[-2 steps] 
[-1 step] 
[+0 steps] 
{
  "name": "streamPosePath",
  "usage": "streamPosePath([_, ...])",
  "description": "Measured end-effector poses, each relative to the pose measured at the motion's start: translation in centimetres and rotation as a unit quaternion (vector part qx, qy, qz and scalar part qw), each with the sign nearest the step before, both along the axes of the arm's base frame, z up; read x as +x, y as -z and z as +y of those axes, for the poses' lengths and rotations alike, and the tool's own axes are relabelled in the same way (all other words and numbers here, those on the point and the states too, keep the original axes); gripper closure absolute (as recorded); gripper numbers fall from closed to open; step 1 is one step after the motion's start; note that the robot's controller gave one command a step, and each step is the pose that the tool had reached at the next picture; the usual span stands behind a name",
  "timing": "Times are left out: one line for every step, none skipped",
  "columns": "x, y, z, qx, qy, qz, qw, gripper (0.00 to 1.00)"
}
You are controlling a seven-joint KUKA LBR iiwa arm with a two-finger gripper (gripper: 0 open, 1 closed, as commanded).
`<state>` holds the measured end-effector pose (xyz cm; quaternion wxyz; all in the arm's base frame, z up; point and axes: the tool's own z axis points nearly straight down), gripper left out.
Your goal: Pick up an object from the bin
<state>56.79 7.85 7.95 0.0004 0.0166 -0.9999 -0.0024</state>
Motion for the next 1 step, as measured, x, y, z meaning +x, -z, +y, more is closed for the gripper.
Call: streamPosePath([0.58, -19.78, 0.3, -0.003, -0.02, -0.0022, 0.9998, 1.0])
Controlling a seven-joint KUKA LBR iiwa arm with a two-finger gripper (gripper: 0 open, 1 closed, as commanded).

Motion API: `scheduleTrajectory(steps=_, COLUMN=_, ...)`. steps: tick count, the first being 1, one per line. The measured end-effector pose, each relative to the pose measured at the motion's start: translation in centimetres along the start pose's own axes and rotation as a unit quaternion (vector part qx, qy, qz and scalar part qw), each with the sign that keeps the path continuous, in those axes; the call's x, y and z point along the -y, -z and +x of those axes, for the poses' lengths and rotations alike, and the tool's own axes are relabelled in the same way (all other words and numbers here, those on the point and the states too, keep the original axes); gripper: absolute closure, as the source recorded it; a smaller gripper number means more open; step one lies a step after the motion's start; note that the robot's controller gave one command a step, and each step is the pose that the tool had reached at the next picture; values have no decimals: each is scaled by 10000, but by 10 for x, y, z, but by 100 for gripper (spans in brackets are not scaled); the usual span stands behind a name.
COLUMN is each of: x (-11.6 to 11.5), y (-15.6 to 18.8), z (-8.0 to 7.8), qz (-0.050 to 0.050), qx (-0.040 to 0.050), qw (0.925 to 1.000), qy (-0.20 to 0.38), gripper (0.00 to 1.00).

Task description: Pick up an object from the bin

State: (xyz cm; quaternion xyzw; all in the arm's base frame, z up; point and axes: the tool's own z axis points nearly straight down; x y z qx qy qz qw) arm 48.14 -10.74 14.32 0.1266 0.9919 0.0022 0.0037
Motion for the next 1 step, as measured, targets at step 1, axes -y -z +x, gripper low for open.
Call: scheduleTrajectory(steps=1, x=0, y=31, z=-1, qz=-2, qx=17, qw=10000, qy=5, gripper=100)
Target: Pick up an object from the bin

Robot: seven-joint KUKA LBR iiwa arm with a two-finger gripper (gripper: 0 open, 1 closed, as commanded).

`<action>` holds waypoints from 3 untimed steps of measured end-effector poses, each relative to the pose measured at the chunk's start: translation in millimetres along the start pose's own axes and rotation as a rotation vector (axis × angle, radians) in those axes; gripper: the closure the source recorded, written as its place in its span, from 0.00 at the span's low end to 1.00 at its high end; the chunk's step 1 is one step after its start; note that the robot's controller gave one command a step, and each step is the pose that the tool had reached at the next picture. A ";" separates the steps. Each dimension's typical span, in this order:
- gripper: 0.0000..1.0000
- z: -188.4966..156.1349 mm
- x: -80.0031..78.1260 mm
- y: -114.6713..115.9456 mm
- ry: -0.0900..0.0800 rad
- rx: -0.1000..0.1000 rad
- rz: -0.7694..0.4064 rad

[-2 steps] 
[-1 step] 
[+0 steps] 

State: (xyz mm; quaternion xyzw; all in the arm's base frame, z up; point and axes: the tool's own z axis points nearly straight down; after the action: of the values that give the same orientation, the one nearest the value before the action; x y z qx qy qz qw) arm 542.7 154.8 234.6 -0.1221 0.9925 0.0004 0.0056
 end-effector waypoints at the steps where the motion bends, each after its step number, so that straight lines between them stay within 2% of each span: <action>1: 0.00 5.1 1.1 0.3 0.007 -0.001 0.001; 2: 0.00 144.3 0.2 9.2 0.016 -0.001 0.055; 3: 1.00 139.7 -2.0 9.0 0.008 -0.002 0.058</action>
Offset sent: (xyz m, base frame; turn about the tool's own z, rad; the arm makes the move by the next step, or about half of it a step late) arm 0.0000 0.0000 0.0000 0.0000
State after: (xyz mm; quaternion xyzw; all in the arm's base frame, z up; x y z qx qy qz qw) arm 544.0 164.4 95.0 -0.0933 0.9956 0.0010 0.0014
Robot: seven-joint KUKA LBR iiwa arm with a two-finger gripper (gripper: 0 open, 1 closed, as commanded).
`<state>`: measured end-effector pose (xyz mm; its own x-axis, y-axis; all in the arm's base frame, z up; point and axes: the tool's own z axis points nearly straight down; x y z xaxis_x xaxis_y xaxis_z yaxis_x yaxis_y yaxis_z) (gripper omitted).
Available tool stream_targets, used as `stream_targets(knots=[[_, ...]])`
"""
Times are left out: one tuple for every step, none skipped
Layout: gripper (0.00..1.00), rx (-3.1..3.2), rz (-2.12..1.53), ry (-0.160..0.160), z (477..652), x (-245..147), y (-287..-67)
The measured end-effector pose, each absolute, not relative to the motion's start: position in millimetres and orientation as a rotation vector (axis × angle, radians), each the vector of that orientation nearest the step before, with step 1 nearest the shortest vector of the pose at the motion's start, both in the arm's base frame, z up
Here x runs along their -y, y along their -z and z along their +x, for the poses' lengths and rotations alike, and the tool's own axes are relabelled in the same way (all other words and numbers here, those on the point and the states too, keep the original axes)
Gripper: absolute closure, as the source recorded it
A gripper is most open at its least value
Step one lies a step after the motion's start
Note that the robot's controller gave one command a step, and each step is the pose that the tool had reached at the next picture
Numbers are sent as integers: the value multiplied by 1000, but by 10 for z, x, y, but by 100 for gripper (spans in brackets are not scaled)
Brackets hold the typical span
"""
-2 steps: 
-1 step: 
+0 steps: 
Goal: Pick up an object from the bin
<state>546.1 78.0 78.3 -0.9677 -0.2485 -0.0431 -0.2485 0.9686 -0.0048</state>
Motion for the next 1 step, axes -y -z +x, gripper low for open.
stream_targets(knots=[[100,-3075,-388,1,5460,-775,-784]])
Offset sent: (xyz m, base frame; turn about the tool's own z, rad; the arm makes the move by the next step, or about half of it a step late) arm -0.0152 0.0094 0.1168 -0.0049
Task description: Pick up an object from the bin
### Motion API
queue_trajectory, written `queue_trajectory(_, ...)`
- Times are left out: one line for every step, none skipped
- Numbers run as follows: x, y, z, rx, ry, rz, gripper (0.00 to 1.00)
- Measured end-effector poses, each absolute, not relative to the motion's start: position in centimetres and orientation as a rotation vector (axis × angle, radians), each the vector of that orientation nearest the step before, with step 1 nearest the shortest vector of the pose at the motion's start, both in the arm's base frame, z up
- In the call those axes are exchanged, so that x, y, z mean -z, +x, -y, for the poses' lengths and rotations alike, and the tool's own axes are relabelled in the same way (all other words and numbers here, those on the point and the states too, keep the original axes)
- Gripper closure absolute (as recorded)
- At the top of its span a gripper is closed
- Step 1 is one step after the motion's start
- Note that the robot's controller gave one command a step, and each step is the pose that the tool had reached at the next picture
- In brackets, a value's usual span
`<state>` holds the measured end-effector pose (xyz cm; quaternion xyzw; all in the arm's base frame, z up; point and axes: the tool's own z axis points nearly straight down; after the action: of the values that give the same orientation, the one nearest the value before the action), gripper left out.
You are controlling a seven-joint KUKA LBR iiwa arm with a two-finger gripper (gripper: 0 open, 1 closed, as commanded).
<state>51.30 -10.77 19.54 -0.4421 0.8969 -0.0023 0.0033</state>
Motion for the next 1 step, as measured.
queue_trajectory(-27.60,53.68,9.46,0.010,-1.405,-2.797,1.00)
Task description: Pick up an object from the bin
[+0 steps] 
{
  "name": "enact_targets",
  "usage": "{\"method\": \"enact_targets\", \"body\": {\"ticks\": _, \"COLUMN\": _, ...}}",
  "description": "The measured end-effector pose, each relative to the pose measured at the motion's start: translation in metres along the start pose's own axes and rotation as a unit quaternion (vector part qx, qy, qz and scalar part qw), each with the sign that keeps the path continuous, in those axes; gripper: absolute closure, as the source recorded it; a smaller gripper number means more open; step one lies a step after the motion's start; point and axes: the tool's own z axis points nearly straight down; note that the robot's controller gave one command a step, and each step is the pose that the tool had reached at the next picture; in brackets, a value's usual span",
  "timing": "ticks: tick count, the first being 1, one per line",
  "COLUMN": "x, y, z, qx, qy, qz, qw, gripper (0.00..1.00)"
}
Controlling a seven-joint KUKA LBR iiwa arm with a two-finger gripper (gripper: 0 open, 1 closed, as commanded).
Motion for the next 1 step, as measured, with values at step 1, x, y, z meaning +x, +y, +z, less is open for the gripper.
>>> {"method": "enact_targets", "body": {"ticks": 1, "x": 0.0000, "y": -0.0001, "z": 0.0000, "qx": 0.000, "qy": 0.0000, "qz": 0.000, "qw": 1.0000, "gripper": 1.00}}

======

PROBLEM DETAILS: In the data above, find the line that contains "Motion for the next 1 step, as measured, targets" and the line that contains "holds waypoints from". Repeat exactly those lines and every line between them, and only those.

RESULT FOR THIS TASK:
Motion for the next 1 step, as measured, targets at step 1, axes -y -z +x, gripper low for open.
Call: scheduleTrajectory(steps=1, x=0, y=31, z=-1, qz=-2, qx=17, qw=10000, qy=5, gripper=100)
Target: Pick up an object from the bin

Robot: seven-joint KUKA LBR iiwa arm with a two-finger gripper (gripper: 0 open, 1 closed, as commanded).

`<action>` holds waypoints from 3 untimed steps of measured end-effector poses, each relative to the pose measured at the chunk's start: translation in millimetres along the start pose's own axes and rotation as a rotation vector (axis × angle, radians) in those axes; gripper: the closure the source recorded, written as its place in its span, from 0.00 at the span's low end to 1.00 at its high end; the chunk's step 1 is one step after its start; note that the robot's controller gave one command a step, and each step is the pose that the tool had reached at the next picture. A ";" separates the steps. Each dimension's typical span, in this order:

For this exercise, nothing further remains.